Unfortunately, security and convenience are on the two ends of the spectrum, and looks like the company decide to forgo security.

Like the well-quoted saying (attributed to John Chambers):  There are two types of companies: those who have been hacked, and those who don’t yet know they have been hacked.

and the company you interviewed is, or will be very soon, the second type.

@JohnC I think you dodge a bullet there John. Either that or they were testing you to see if you would say that leaving security out of it was okay. Have you had any feedback from the company/agency?The job was not meant to be. There are plenty nmore out there with your name on. Good luck with the search.

In my job hunting I have learned a few new terms like "unicorn", "purple squirrel" and "ghosted/ghosting".

I have since coined my own term:  "porridge".

It's from the story of "Goldilocks and the 3 Bears", where the porridge is "too hot" or "too cold".

I've had to deal with several companies who didn't want to talk with me because I was "too security", "too risk", "not security enough", etc.

I guess you got hit by being "too security".

@JohnC, if that was just a test question --- and I sincerely hope it was --- there may have been other factors that contributed to your rejection.

On the other hand, if they actually intended to trade security for convenience, be glad you didn't grab that --- coz you'd probably have had a very hard time there, given the CIO's attitude.

Even worse, should security flaws be found in the developed system at a later stage, that organization might just turn the developers into scapegoats...

---

@JohnC wrote:

The interviewer noticed my CISSP and security experience on my resume and asked me if I was willing to put security aside in the name of building and deploying fast to production. The person I was talking with was one of the CIOs and heading up the new project.

---

Sorry, one of the CIOs?

As others have pointed out, you have had a fortunate escape.  Yes, it is disheartening to lose a job (prospect), but it would have been possibly much worse to lose your soul by working for these clowns.

Over the years I have come to disregard most of the "advice" on how to handle job interviews.  Best to be honest.  If they are that stupid (and remember George Carlin's advice to consider how stupid the average person is--and then to recall that half of them are dumber than that) then it would be painful working for them.

---

I honestly wish them luck because they are going to need it. Lots of it.

---

And you are lucky not to be involved ...

It's as likely a 'need to find excuses' to exclude a candidate.  For some reason many companies find it necessay to manufacture a reason; like being 'too security', being 'overqualified', 'not a good cultural fit' etc   And then some people have forgotten or never bother to think that security is generally a facilitator of many service, rather than the converse.  Where would the www be without SSL/TLS?

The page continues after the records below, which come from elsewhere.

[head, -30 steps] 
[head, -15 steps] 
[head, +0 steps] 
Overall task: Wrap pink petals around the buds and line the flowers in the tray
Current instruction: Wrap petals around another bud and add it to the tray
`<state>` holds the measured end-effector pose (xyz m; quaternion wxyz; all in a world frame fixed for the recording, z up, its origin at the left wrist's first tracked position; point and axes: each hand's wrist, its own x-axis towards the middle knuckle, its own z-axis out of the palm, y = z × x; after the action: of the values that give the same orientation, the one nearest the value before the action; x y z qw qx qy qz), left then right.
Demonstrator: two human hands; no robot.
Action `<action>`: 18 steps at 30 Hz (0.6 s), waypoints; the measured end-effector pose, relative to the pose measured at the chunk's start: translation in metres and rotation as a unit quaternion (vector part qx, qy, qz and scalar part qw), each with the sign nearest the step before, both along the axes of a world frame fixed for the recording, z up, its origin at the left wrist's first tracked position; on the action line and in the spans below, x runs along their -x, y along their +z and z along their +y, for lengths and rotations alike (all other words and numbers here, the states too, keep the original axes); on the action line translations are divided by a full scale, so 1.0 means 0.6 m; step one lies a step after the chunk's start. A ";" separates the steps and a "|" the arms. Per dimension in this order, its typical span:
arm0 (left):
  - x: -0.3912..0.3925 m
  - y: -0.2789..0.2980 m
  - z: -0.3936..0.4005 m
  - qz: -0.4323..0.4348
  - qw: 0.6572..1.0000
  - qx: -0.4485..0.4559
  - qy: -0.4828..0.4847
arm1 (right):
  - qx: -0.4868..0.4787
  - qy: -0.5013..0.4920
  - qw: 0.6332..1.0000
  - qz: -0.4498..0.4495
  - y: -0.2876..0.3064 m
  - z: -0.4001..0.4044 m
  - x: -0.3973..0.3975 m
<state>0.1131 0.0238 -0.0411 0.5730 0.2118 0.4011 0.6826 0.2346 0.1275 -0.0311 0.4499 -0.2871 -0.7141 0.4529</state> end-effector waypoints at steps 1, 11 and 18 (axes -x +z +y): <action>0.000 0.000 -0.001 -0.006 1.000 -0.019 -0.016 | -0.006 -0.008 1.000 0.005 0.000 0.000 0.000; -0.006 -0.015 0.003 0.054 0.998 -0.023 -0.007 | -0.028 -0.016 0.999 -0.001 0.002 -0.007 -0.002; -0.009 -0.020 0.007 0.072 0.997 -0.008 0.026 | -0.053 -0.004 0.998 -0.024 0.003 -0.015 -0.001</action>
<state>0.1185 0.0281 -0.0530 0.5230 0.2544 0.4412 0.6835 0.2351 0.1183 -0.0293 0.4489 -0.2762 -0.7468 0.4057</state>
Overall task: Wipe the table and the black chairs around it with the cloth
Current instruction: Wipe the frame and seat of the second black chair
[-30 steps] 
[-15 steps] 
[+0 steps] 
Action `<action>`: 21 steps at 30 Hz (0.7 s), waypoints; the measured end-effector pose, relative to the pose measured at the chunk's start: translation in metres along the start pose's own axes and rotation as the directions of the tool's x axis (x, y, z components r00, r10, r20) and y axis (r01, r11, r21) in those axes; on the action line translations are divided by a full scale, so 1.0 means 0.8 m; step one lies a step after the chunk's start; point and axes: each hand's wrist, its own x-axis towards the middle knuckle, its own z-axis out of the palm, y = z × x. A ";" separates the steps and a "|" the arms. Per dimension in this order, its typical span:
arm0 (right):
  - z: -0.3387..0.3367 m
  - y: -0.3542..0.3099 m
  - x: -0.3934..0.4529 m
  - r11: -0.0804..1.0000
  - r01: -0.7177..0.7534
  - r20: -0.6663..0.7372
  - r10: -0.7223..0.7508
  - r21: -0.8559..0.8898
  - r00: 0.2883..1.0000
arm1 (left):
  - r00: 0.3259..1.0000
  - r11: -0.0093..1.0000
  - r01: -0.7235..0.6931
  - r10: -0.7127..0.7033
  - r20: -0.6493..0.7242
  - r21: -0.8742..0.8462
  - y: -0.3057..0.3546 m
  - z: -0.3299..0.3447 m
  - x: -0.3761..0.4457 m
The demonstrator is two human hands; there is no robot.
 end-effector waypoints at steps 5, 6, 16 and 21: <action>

The key bit here is maybe that he posed the question as an either or, but it doesn't have to be.

My response would be 'If we have a risk, I'm more likley to be able to identify, understand and escalate that risk (quickly & efficiently) to my line manager with a clear picture of the potential consiquences, It would then be the leaderships desicion as to whether the risk is prohibative and needs aditional controls, or is within the risk appatite of the company'

An understanding that controls have costs, that to understand if it's worth securing you need to know the cost and the value,  is imho one of the core teachings of CISSP.